**Exercise goal:**
Where a picture appears, leave it out, and transcribe all the lines below exactly.

===== Dataset section

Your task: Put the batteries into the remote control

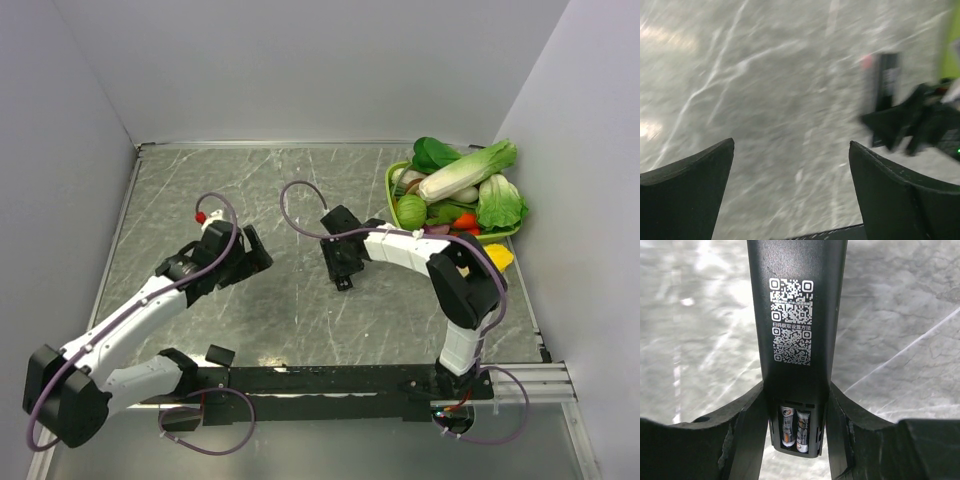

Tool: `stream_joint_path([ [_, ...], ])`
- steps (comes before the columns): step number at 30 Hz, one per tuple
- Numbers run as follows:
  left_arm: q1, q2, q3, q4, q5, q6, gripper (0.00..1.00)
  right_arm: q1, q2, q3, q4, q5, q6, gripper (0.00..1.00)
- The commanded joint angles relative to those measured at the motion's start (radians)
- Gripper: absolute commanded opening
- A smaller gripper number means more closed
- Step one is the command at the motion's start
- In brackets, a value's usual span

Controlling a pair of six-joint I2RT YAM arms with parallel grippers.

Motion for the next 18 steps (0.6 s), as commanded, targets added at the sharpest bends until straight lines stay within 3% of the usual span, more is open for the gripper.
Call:
stream_joint_path([
  [1, -0.008, 0.048, 0.054, -0.239, -0.048, 0.005, 0.99, -0.022, 0.03, 0.011, 0.007, 0.014, -0.004, 0.33],
  [7, -0.009, 0.054, 0.008, -0.31, -0.042, -0.064, 0.97, -0.031, 0.043, 0.0, 0.007, 0.006, -0.011, 0.56],
  [8, -0.009, 0.051, 0.003, -0.314, -0.042, -0.076, 0.97, -0.031, 0.04, -0.004, 0.01, 0.006, -0.013, 0.65],
  [13, -0.011, 0.042, -0.035, -0.36, -0.054, -0.165, 0.97, -0.033, 0.016, -0.027, 0.018, 0.011, -0.028, 0.92],
  [18, -0.012, 0.046, -0.031, -0.471, -0.111, -0.335, 0.97, -0.031, -0.039, -0.055, 0.024, 0.019, -0.04, 0.98],
])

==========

**Expected answer:**
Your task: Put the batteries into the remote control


Tool: `stream_joint_path([ [_, ...], ])`
- steps (comes before the columns): step number at 30 Hz, one per tuple
- Numbers run as follows:
  left_arm: q1, q2, q3, q4, q5, q6, gripper (0.00..1.00)
  right_arm: q1, q2, q3, q4, q5, q6, gripper (0.00..1.00)
- The commanded joint angles relative to those measured at the motion's start (radians)
- Gripper: absolute commanded opening
- A smaller gripper number means more closed
- Step one is the command at the motion's start
- In brackets, a value's usual span

Controlling a pair of six-joint I2RT YAM arms with parallel grippers.

Motion for the next 18 steps (0.6 s), as commanded, targets added at the sharpest bends until straight lines stay within 3% of the usual span, more is open for the gripper.
Call:
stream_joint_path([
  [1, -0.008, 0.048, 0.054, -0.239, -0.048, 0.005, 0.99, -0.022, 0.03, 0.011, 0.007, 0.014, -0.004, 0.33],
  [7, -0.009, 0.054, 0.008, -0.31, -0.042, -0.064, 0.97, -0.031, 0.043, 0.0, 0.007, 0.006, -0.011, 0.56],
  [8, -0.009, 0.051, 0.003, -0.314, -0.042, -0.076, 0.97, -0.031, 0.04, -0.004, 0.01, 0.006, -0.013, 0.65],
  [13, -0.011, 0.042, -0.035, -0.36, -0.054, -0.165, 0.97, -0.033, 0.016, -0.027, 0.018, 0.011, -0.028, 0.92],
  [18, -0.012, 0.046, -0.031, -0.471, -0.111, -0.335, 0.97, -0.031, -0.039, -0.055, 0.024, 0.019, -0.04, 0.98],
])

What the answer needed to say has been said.